Exercise description: The line containing "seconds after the" marks the start. Return it and every later line of the listing below exactly, ending with the last one.

*** Exercise data ***

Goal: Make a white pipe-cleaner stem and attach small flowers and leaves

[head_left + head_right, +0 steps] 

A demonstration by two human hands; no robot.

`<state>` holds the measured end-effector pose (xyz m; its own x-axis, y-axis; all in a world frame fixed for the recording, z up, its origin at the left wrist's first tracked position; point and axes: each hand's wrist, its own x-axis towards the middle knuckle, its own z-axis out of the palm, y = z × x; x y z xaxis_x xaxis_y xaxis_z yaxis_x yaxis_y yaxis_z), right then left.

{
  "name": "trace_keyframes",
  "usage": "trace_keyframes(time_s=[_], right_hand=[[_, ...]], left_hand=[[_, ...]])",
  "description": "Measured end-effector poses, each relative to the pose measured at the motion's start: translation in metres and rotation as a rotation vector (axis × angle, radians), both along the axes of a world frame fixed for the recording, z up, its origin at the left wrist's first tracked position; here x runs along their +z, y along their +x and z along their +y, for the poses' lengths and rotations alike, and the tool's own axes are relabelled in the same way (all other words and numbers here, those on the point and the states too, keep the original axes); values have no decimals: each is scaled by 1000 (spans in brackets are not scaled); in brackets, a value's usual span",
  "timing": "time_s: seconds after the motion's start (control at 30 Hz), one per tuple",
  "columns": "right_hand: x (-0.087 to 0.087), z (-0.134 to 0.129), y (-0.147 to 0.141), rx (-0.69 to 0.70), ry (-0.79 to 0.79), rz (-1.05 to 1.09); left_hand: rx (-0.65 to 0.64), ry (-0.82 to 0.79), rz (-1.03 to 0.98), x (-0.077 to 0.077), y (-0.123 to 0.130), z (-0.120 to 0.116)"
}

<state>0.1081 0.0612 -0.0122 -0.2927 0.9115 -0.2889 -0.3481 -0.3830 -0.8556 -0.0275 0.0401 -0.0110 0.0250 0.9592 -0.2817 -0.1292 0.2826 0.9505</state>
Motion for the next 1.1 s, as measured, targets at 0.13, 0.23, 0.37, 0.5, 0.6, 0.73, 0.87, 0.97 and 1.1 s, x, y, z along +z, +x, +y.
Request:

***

Finished task:
  "timing": "time_s: seconds after the motion's start (control at 30 Hz), one per tuple",
  "columns": "right_hand: x (-0.087 to 0.087), z (-0.134 to 0.129), y (-0.147 to 0.141), rx (-0.69 to 0.70), ry (-0.79 to 0.79), rz (-1.05 to 1.09); left_hand: rx (-0.65 to 0.64), ry (-0.82 to 0.79), rz (-1.03 to 0.98), x (-0.077 to 0.077), y (-0.123 to 0.130), z (-0.120 to 0.116)"
}

<state>0.1081 0.0612 -0.0122 -0.2927 0.9115 -0.2889 -0.3481 -0.3830 -0.8556 -0.0275 0.0401 -0.0110 0.0250 0.9592 -0.2817 -0.1292 0.2826 0.9505</state>
Motion for the next 1.1 s, as measured, targets at 0.13, 0.23, 0.37, 0.5, 0.6, 0.73, 0.87, 0.97 and 1.1 s, x, y, z along +z, +x, +y.
Request:

Nothing else remains to be done in this exercise.